> [Source material]:

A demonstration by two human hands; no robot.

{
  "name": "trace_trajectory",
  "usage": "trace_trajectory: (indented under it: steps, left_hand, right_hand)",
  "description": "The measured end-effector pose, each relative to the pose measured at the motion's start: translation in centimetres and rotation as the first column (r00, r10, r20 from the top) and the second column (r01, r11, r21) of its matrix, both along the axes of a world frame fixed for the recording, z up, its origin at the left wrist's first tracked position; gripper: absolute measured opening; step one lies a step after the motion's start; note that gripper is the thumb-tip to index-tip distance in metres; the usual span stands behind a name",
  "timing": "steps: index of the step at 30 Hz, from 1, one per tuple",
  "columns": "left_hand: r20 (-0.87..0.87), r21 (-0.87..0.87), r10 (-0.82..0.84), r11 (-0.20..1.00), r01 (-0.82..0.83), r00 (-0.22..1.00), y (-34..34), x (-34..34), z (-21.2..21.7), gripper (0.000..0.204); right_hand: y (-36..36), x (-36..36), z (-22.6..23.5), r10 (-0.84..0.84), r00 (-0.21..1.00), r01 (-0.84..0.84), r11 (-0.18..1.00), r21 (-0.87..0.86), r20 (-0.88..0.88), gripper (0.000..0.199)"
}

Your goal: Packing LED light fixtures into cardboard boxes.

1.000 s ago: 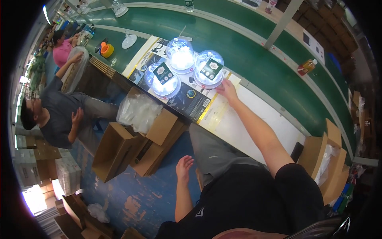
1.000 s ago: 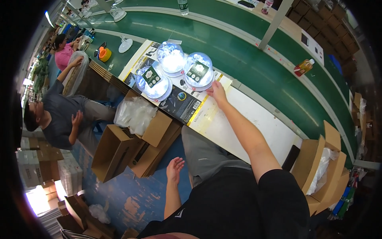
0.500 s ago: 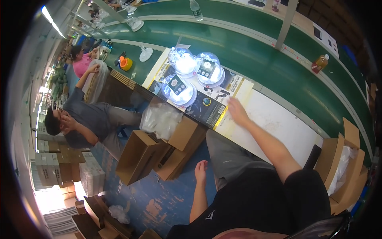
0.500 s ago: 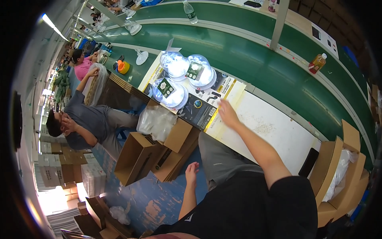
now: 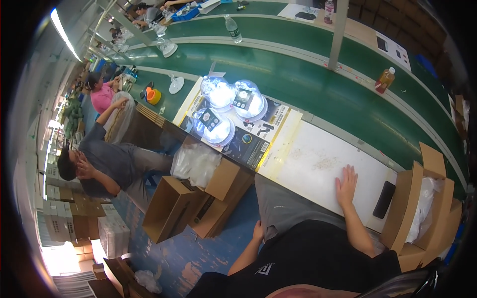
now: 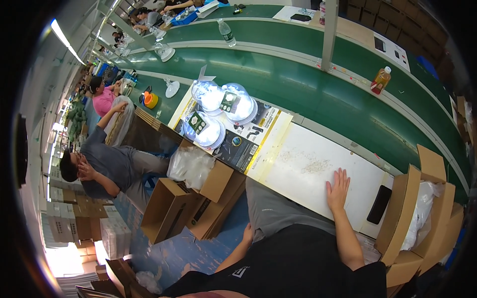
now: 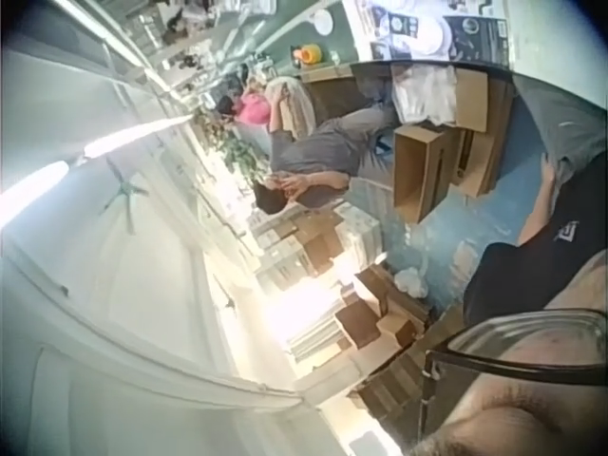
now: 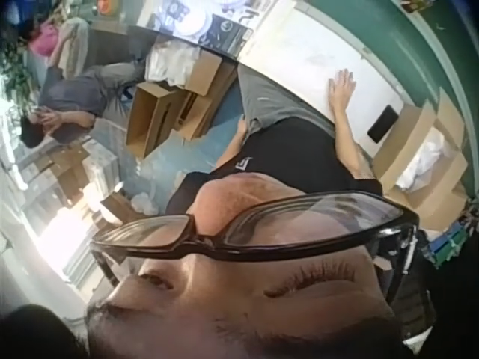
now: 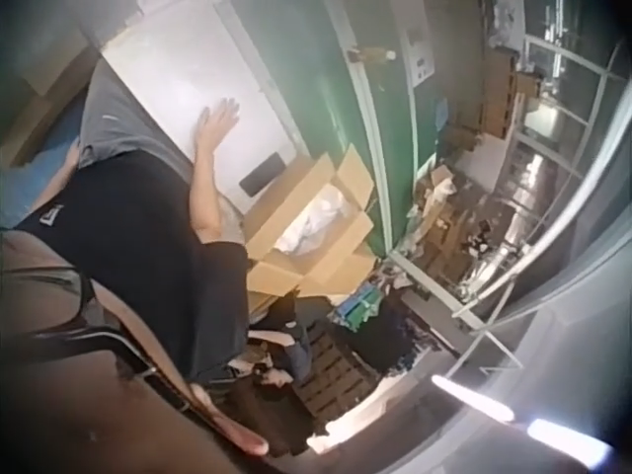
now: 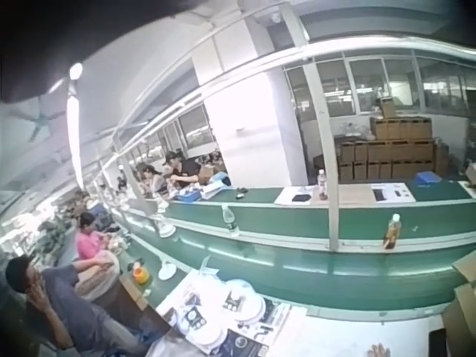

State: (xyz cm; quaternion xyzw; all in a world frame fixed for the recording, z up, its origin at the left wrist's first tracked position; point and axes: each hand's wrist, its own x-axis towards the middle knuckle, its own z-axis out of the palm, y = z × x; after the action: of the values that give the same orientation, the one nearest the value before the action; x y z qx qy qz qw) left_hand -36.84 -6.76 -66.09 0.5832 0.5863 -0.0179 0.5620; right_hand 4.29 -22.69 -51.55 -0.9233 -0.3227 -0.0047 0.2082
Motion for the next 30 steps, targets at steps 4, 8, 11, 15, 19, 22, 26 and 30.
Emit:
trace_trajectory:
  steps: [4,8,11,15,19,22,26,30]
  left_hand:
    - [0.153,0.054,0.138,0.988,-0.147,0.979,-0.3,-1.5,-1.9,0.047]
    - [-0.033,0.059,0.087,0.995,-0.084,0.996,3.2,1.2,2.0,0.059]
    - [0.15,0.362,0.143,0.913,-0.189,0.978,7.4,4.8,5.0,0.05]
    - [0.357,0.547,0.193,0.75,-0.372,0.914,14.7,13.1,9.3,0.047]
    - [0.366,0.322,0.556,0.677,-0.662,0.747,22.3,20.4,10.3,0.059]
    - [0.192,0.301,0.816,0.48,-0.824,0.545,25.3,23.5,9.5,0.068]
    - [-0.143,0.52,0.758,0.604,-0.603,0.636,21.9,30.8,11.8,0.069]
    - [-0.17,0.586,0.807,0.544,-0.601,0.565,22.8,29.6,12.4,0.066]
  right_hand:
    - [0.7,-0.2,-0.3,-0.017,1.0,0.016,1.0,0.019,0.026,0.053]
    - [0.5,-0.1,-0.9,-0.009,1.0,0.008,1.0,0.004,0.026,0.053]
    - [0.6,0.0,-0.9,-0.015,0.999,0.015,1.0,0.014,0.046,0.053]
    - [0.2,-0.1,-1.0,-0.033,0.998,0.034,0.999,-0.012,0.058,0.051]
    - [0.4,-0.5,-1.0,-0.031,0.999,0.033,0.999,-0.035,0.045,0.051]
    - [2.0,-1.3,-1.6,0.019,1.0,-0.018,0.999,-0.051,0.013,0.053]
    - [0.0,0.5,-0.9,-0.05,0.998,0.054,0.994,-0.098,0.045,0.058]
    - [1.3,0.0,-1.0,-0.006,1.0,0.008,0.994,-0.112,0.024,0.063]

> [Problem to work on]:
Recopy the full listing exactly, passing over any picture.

> [Answer for the task]:
A demonstration by two human hands; no robot.

{
  "name": "trace_trajectory",
  "usage": "trace_trajectory: (indented under it: steps, left_hand, right_hand)",
  "description": "The measured end-effector pose, each relative to the pose measured at the motion's start: translation in centimetres and rotation as the first column (r00, r10, r20 from the top) and the second column (r01, r11, r21) of its matrix, both along the axes of a world frame fixed for the recording, z up, its origin at the left wrist's first tracked position; gripper: absolute measured opening; step one lies a step after the motion's start; note that gripper is the thumb-tip to index-tip distance in metres; the usual span stands behind a name",
  "timing": "steps: index of the step at 30 Hz, from 1, one per tuple",
  "columns": "left_hand: r20 (-0.87..0.87), r21 (-0.87..0.87), r10 (-0.82..0.84), r11 (-0.20..1.00), r01 (-0.82..0.83), r00 (-0.22..1.00), y (-34..34), x (-34..34), z (-21.2..21.7), gripper (0.000..0.204); right_hand: y (-36..36), x (-36..36), z (-22.6..23.5), r10 (-0.84..0.84), r00 (-0.21..1.00), r01 (-0.84..0.84), r11 (-0.18..1.00), r21 (-0.87..0.86), r20 (-0.88..0.88), gripper (0.000..0.199)"
}

Your goal: Packing LED light fixtures into cardboard boxes.

1.000 s ago: 
1.000 s ago: 
0.500 s ago: 
0.500 s ago: 
now: 
now: 
now: 
now: 
now: 
now: 

State: (xyz cm; quaternion xyzw; all in a world frame fixed for the recording, z up, its origin at the left wrist's first tracked position; point and axes: each hand's wrist, its own x-axis towards the middle knuckle, its own z-axis out of the palm, y = z × x; after the action: of the values that give the same orientation, the one nearest the value before the action; x y z qx qy qz qw) left_hand -36.84 -6.76 -66.09 0.5832 0.5863 -0.0179 0.5620; right_hand 4.29 -22.69 -51.55 -0.9233 -0.3227 -0.0047 0.2082
Motion for the next 30 steps, targets at steps 4, 8, 11, 15, 19, 22, 26 and 30.
Emit:
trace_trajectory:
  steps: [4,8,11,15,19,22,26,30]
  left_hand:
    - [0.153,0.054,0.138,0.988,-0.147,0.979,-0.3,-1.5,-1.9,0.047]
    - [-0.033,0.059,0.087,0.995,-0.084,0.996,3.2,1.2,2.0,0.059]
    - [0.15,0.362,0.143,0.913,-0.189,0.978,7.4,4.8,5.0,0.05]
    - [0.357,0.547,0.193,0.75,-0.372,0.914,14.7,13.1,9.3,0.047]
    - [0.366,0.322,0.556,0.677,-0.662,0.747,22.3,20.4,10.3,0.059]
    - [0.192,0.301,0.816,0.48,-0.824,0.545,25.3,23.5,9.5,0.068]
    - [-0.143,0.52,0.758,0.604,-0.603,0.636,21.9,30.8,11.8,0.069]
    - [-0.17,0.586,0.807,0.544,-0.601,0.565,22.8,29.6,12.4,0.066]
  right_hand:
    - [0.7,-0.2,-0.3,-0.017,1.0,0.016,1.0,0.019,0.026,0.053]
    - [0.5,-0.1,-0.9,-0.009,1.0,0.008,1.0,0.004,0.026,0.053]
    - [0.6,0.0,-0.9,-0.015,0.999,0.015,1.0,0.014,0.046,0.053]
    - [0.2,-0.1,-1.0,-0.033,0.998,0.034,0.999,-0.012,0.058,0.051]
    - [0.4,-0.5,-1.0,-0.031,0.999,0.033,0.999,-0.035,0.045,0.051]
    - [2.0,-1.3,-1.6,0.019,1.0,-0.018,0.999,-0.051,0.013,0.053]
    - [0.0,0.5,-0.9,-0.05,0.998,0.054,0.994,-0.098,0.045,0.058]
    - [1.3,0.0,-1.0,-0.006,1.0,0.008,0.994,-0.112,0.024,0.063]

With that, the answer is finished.